ElaNavaVa
Une révolte par les larmes est-elle possible ?
On peut pleurer tout seul, dans son lit, pour une raison personnelle. On peut aussi verser des larmes-alibi, des larmes de crocodile. Mais il arrive qu’on laisse simplement, sans l’avoir prévu, éclater ses sanglots devant autrui. Pleurer est intime - les larmes ne viennent-elles pas du dedans ? - mais pleurer, c’est aussi une façon de s’adresser à l’autre, de s’ouvrir à l’autre, puisque les larmes sortent de nos yeux et deviennent comme des petits éclats de cristal sur notre visage vus par l’autre. Pleurer nous défigure peut-être. Mais, en même temps, celui qui «perd contenance» en pleurant s’adresse à l’autre comme si ses larmes étaient les «amers» - vous savez, c’est le mot qui désigne, chez les marins, des points de repère dans la mer - de nos pensées, de nos désirs. La pure intimité, cela n’existe pas. On s’adresse toujours plus ou moins à un autre.

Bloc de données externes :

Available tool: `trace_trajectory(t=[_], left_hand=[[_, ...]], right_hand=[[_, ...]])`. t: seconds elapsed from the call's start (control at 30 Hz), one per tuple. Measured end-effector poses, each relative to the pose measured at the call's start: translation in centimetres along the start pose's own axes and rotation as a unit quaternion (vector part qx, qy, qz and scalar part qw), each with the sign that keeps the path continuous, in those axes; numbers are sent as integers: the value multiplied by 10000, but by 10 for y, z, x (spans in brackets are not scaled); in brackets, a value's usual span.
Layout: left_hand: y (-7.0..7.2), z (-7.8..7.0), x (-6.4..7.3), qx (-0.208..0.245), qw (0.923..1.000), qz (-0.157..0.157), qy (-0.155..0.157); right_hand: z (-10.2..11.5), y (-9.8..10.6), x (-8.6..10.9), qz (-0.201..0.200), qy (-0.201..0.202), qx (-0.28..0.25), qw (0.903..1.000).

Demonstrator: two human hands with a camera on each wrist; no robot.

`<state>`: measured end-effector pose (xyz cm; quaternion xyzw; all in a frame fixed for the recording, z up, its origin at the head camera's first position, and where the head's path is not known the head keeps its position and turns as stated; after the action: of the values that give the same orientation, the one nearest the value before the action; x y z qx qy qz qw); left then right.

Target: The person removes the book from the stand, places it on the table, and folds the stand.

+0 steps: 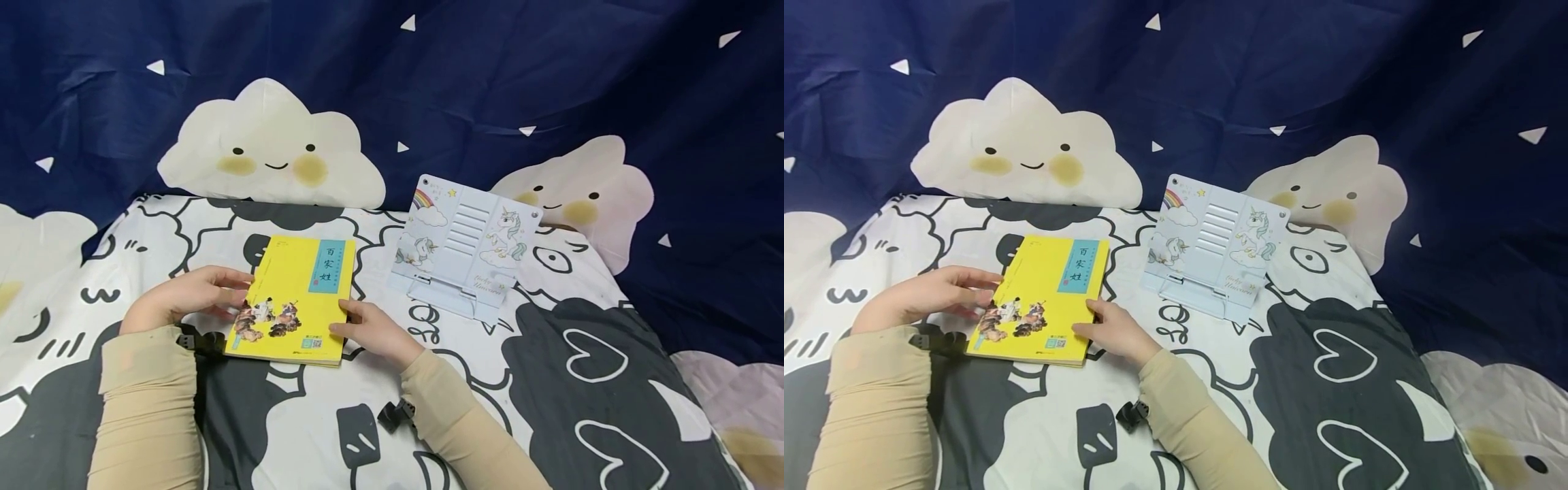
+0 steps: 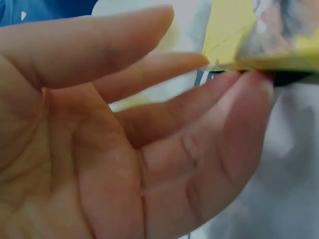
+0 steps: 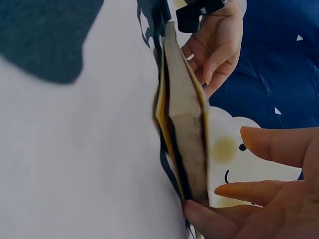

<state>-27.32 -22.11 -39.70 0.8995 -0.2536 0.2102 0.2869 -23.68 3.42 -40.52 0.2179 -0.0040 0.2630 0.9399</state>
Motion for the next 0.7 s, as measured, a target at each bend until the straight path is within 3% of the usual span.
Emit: trace_trajectory(t=[0.23,0.43,0.7], left_hand=[[2,-20,4,-902,9926,-780,236],[-5,-47,7,-1004,9876,-1204,11],[-28,-83,5,-1044,9817,-1516,-484]], right_hand=[[0,11,1,-338,-15,15,9994],[5,20,2,-557,134,-264,9980],[14,41,11,-1189,462,-686,9895]])
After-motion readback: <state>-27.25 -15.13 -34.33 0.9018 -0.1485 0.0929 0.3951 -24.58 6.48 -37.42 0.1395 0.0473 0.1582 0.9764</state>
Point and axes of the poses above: each hand's wrist, its own x-axis away from the middle knuckle, its own y-axis out of the back of the hand, z = x × y, the point moved 7 cm from there along -x, towards the middle knuckle, and after that the axes turned 10 degrees about y, right-handed, at the moved point
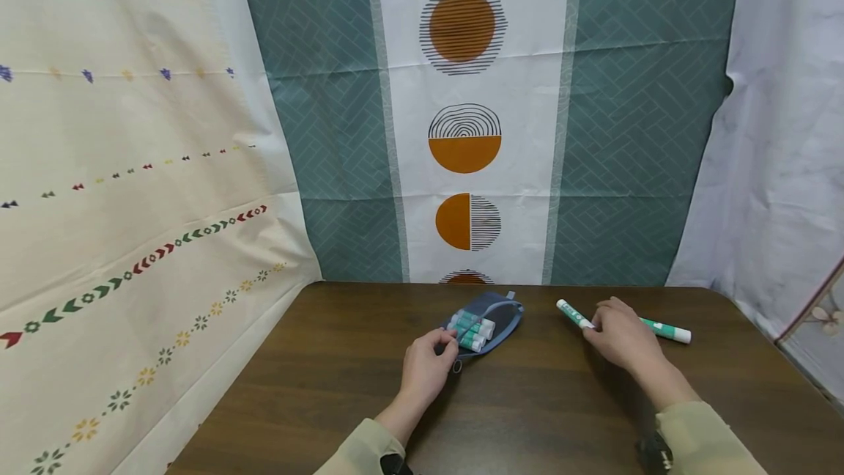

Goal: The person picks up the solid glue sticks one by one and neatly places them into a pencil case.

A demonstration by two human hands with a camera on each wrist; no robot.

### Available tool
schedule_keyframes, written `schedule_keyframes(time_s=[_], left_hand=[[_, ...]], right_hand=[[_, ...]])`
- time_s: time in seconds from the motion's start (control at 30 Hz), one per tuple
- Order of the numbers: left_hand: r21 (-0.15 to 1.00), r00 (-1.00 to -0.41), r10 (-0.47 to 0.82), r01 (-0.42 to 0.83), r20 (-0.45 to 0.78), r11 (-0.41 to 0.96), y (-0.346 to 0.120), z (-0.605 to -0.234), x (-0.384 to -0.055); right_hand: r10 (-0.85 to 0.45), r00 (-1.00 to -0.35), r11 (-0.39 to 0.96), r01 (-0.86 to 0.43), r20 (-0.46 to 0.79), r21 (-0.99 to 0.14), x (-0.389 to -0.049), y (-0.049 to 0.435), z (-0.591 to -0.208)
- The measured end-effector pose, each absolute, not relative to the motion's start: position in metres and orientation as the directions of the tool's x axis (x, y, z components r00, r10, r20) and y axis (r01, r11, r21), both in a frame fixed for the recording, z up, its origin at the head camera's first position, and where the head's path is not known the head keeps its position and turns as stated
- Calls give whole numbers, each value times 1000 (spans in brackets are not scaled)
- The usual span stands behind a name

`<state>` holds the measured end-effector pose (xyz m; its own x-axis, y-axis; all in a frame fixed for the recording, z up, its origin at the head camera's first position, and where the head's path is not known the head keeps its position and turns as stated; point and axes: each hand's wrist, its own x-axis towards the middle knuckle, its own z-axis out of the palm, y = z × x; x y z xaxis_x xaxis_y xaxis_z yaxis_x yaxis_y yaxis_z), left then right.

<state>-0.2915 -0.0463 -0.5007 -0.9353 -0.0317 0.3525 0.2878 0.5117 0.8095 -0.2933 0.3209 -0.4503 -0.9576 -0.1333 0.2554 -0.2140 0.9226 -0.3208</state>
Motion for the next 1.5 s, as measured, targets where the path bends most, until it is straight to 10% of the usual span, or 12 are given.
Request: schedule_keyframes(time_s=[1.5], left_hand=[[824,-943,-26,278,333,493,-45,-496,-290]], right_hand=[[-224,-959,877,-276,175,-394,-283,253,-437]])
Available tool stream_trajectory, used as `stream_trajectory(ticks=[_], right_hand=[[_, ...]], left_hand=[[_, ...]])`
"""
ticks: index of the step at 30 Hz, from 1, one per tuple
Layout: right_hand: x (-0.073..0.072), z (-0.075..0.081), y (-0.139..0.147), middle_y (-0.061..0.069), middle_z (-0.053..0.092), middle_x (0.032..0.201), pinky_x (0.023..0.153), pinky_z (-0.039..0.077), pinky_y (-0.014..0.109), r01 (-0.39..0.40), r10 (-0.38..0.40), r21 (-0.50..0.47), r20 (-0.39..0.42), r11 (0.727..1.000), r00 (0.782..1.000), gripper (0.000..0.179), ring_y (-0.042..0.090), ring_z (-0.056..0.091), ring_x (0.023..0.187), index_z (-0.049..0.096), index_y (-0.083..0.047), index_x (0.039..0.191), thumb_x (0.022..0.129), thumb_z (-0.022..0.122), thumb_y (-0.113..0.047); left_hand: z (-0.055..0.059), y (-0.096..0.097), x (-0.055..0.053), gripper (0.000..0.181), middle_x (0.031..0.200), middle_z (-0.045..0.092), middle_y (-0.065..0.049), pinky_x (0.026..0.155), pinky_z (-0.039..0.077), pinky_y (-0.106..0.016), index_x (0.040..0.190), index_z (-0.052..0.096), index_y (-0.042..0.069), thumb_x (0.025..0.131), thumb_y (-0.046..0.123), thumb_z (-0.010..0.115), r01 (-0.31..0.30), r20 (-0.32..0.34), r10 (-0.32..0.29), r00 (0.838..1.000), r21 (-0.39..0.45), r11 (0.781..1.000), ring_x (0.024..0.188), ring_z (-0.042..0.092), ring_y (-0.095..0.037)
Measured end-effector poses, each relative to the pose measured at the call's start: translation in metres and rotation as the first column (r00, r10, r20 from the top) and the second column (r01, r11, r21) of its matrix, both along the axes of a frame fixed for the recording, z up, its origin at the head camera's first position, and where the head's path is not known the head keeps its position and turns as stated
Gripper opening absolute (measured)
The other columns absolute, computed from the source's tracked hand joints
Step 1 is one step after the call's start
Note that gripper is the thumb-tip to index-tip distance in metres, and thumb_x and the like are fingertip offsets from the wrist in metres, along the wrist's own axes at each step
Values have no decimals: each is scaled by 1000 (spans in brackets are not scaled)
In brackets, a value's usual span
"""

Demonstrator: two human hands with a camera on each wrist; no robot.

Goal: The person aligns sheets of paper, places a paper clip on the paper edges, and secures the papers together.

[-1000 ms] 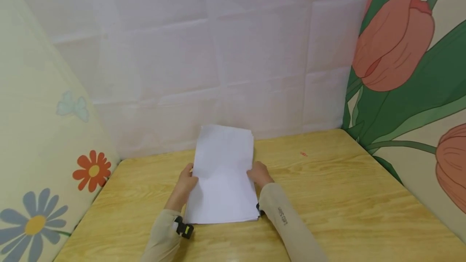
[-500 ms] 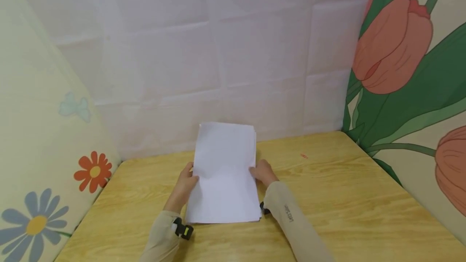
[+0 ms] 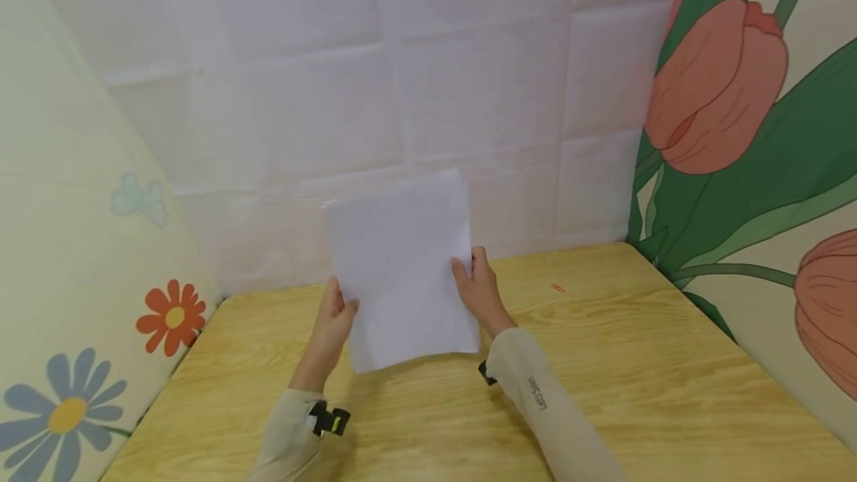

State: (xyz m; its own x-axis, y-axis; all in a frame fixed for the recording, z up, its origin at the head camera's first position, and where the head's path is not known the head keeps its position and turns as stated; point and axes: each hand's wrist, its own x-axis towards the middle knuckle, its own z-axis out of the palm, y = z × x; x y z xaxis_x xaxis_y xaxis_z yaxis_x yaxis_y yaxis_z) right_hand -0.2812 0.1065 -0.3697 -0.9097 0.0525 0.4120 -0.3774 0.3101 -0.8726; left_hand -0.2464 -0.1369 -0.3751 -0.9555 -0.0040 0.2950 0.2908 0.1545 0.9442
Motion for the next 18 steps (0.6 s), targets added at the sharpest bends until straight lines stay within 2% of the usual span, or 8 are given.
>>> stream_trajectory(ticks=[4, 7, 10, 14, 18], right_hand=[[7, 7, -3, 20, 53, 98, 71, 40, 28, -23, 21, -35, -72, 999, 997, 20, 23, 47, 87, 40, 6, 109, 101, 48, -11], [-3, -8, -3, 20, 53, 101, 72, 41, 30, -46, 44, -17, -136, 999, 990, 23, 23, 48, 87, 39, 3, 114, 103, 46, -16], [-1, -13, -7, 21, 54, 101, 74, 45, 36, -62, 61, 4, -182, 998, 981, 24, 27, 51, 88, 37, 3, 118, 103, 44, -15], [-1, -20, -11, 26, 55, 109, 84, 47, 48, -58, 57, 0, -182, 998, 982, 29, 36, 56, 98, 34, 2, 124, 104, 43, -16], [-2, -28, -13, 29, 53, 109, 89, 45, 54, -59, 58, 0, -147, 998, 987, 30, 41, 55, 102, 32, 3, 124, 105, 40, -18]], left_hand=[[7, 8, 6, 39, 136, 44, -22, 109, 29, -53, 132, 37, -2, 94, -8, 41, -52, -67, 53, 996, 19, 998, 131, 37, -36], [7, 14, 8, 36, 133, 46, -21, 108, 30, -55, 132, 39, 0, 96, -2, 46, -86, -86, 88, 992, 18, 996, 130, 39, -37], [4, 19, 6, 36, 135, 45, -18, 111, 27, -54, 134, 39, 3, 99, 1, 46, -84, -93, 86, 992, 19, 996, 134, 35, -33], [-3, 24, 3, 37, 134, 47, -19, 110, 29, -54, 135, 40, 2, 98, 0, 47, -89, -111, 90, 990, 16, 996, 132, 38, -35], [-10, 27, 2, 41, 134, 48, -22, 108, 30, -57, 137, 39, 1, 97, -2, 48, -115, -108, 115, 987, 11, 993, 131, 40, -39]])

Pleurer peut donc - mais pas toujours, évidemment - avoir une résonance critique, donc politique. Le fait de pleurer est une façon de «porter plainte» et de s’emparer du pouvoir, pour ceux qui en sont fondamentalement privés.
[D’après Georges Didi-Huberman]
Le Chœur de chambre ElaNaveVa élabore une forme moderne et chorale de Blason, ou bien un inventaire secret, une très originale anthologie des larmes.